* [Work request]
What lines of the material below hold the string "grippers"? Copy them out.

* [Provided material]
::::

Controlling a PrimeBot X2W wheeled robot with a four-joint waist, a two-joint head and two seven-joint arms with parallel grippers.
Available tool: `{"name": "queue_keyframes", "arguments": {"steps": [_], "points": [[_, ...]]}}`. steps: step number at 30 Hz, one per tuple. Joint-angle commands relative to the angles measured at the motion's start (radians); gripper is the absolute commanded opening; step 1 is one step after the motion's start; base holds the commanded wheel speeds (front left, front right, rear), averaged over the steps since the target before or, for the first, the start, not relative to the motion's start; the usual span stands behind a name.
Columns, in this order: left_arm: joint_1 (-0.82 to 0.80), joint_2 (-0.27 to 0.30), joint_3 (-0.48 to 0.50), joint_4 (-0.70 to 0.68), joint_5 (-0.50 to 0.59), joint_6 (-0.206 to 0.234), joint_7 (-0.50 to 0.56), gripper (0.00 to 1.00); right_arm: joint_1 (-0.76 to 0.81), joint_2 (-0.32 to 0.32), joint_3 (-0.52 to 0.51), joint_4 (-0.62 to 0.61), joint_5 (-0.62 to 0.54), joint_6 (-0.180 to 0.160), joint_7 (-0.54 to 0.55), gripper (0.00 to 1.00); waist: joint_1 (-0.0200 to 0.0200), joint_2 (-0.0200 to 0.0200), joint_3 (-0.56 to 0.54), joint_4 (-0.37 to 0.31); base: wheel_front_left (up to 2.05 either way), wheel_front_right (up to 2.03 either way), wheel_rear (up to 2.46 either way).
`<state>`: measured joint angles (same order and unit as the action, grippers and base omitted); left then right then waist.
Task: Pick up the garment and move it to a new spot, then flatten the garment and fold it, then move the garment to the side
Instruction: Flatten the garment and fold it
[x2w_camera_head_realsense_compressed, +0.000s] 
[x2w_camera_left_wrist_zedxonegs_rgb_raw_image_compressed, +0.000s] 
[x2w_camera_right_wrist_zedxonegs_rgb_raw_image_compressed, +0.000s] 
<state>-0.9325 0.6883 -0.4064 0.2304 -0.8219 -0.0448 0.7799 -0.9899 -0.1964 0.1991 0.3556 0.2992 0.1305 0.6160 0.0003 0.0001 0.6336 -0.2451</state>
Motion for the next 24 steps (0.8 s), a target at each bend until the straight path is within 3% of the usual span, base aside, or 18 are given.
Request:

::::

* [Solution for this task]
Controlling a PrimeBot X2W wheeled robot with a four-joint waist, a two-joint head and two seven-joint arms with parallel grippers.
`<state>`: measured joint angles (same order and unit as the action, grippers and base omitted); left then right then waist.

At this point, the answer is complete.